- Exercise instructions: Wherever a line holds the word "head", copy that line from the data.

[Start of section]

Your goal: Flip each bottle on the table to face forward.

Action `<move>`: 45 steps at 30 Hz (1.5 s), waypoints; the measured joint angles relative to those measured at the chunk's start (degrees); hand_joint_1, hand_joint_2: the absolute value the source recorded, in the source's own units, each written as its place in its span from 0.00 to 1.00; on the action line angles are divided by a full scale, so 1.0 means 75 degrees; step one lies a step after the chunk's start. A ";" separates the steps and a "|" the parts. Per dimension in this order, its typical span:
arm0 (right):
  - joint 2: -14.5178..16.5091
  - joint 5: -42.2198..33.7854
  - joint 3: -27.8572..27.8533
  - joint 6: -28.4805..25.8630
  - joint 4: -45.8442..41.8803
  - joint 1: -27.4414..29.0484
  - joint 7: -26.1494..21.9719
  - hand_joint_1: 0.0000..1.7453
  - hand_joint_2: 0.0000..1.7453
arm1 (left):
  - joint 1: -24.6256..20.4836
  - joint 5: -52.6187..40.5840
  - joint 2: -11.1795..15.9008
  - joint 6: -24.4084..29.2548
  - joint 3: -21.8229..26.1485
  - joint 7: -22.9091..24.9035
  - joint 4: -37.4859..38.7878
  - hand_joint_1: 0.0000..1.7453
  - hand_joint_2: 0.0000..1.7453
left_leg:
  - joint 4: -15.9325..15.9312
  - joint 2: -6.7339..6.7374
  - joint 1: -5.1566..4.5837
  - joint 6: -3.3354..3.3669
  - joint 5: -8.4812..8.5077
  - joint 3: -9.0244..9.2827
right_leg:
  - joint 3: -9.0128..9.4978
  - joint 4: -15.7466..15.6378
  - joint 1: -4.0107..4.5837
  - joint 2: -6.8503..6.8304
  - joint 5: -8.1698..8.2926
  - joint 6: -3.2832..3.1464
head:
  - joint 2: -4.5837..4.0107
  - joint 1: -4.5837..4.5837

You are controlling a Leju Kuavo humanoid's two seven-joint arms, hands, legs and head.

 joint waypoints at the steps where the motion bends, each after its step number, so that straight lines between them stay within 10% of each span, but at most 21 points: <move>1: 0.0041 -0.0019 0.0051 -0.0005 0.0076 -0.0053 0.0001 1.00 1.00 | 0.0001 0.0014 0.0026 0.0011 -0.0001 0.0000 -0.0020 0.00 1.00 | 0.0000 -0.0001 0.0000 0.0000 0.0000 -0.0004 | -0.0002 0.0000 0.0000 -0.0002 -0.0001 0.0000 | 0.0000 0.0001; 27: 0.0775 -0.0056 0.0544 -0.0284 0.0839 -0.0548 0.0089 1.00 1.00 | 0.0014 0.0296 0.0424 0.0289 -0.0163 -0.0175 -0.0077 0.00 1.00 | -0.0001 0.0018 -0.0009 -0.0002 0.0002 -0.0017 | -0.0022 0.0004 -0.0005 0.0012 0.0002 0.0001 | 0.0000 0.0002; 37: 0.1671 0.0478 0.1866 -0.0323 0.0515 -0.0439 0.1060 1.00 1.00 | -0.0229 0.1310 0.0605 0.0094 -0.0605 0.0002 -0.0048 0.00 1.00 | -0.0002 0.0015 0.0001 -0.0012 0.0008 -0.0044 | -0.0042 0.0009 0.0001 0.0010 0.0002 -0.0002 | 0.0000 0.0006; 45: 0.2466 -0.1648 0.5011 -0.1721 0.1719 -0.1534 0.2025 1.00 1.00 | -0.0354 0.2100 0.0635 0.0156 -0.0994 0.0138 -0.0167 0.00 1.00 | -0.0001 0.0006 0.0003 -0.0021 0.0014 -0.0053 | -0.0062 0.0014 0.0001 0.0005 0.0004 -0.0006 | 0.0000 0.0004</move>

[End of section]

- Result:
head:
You are controlling a Leju Kuavo humanoid's two seven-joint arms, hands, legs and head.

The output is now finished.